* _Prompt_
Your task is to restate exactly the lines from the one holding "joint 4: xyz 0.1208" to the end of the entries below, inclusive.

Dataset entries
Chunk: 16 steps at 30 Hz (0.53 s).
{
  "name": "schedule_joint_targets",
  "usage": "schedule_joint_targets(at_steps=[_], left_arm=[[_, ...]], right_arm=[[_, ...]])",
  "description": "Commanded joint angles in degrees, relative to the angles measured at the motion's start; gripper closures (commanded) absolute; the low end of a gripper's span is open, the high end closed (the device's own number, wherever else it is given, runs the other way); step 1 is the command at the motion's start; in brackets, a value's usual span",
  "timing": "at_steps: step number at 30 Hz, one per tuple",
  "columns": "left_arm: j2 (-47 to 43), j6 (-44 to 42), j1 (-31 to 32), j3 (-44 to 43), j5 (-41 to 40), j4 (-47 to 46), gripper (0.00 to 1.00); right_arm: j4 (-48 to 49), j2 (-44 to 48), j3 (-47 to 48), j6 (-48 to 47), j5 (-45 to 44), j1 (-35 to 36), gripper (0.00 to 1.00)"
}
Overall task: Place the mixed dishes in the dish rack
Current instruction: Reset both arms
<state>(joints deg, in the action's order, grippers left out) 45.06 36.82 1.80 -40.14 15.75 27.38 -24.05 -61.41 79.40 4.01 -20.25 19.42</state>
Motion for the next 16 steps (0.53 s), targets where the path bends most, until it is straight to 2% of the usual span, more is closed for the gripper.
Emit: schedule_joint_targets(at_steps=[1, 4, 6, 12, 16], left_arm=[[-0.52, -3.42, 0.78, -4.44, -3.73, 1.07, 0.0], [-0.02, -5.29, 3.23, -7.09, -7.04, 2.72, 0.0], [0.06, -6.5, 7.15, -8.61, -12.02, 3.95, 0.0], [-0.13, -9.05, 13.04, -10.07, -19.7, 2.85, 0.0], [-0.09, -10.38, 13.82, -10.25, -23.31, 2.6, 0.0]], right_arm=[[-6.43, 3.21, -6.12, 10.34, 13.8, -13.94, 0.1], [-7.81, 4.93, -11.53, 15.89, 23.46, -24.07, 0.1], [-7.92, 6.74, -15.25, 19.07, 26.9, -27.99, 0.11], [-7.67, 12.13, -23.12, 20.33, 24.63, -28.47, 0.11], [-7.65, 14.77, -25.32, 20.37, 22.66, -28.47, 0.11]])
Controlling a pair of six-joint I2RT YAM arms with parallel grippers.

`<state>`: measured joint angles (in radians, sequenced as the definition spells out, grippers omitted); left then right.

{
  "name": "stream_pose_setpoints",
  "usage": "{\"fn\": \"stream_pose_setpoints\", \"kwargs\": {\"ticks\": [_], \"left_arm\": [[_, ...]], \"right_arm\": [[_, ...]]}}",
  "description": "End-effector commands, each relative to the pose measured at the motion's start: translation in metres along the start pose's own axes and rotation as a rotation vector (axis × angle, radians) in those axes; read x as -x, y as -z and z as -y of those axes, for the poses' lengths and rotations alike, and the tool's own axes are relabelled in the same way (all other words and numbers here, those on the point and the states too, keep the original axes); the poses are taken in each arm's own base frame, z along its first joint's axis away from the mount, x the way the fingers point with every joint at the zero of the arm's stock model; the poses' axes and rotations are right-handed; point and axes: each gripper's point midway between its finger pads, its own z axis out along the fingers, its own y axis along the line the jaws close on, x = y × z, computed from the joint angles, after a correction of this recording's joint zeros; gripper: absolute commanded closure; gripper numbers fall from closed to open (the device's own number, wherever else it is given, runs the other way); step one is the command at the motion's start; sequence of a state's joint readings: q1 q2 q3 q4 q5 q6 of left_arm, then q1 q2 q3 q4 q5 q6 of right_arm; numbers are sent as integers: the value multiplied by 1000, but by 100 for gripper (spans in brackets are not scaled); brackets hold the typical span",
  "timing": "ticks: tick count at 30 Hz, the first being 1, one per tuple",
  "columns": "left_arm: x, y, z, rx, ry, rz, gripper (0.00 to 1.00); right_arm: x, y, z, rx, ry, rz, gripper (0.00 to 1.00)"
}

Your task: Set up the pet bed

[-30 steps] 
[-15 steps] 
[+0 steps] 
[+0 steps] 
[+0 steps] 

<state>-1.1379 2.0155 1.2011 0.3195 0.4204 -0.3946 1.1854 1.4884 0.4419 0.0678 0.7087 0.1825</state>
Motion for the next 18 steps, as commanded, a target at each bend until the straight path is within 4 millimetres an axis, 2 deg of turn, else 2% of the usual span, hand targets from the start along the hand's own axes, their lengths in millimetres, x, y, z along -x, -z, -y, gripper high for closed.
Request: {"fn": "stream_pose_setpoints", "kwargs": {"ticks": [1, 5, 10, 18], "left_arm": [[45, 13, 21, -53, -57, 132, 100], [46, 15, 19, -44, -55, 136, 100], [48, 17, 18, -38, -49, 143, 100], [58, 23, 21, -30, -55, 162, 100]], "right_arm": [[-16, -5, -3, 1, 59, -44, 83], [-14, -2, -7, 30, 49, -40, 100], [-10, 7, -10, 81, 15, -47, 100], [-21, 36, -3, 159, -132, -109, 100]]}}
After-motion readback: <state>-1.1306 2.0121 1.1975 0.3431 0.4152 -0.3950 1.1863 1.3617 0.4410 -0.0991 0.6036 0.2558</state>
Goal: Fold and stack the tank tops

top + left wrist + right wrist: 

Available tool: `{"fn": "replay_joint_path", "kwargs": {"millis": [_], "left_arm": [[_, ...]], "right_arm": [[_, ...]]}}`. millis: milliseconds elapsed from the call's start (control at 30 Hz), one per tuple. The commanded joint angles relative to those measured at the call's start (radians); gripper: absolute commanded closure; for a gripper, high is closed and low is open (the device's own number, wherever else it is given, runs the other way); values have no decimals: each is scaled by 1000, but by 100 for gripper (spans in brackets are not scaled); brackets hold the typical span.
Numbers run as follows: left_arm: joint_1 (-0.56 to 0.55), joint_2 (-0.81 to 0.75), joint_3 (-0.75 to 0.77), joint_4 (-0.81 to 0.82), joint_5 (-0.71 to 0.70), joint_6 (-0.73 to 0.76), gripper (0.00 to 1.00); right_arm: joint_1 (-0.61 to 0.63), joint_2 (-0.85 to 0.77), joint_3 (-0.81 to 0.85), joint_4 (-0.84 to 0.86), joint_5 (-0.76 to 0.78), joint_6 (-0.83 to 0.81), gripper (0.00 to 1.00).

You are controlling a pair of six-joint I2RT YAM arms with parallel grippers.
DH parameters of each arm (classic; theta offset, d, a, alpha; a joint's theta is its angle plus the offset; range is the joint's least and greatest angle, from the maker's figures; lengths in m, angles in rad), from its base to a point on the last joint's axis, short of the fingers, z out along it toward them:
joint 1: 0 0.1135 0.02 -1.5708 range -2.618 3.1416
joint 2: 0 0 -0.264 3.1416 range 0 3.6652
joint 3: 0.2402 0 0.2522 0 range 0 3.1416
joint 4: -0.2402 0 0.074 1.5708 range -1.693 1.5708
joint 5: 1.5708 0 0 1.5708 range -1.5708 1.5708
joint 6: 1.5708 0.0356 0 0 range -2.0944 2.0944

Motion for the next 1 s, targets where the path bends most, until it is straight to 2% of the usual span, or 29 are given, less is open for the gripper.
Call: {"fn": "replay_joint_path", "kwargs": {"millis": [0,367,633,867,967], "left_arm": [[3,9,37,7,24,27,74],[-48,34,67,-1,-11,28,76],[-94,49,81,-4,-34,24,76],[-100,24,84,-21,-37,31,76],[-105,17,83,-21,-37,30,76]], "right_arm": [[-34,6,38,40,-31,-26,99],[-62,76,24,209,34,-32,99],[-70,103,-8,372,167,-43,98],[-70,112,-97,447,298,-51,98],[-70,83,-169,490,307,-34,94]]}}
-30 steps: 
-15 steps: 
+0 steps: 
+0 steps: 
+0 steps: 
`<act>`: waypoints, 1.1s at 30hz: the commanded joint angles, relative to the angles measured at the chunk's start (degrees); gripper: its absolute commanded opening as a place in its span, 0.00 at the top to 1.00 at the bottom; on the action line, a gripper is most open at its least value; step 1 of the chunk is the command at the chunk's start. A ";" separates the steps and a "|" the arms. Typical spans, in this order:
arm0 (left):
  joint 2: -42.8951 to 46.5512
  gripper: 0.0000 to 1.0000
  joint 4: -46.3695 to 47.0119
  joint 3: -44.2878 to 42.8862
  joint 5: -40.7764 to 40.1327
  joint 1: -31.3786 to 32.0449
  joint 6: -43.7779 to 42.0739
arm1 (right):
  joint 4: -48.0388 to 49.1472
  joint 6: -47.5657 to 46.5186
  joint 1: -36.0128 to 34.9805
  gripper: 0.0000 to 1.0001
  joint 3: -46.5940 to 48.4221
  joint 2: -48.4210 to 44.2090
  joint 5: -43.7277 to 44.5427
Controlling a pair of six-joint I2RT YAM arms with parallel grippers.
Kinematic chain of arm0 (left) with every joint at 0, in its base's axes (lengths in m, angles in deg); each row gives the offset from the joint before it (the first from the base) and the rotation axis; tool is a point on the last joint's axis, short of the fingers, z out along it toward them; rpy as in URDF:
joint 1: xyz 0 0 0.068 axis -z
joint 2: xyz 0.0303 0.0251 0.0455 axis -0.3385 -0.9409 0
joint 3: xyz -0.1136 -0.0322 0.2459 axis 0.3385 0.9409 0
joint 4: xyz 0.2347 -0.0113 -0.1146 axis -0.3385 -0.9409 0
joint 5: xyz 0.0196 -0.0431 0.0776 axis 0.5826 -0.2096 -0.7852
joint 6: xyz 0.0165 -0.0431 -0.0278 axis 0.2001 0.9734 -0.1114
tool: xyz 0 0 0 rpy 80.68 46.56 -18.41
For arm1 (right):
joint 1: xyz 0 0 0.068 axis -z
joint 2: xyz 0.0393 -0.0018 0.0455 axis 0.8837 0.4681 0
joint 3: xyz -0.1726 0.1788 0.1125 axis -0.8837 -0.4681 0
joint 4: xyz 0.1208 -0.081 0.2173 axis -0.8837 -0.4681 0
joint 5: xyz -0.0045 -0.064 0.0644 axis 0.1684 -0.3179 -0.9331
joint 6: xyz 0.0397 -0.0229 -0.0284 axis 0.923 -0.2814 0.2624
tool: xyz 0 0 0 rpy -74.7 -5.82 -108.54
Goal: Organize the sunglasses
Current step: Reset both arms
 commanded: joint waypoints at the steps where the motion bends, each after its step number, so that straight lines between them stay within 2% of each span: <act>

* _Solution to this problem_
joint 4: xyz 0.1208 -0.081 0.2173 axis -0.8837 -0.4681 0
joint 5: xyz -0.0045 -0.064 0.0644 axis 0.1684 -0.3179 -0.9331
joint 6: xyz 0.0397 -0.0229 -0.0284 axis 0.923 -0.2814 0.2624
tool: xyz 0 0 0 rpy -74.7 -5.82 -108.54
Goal: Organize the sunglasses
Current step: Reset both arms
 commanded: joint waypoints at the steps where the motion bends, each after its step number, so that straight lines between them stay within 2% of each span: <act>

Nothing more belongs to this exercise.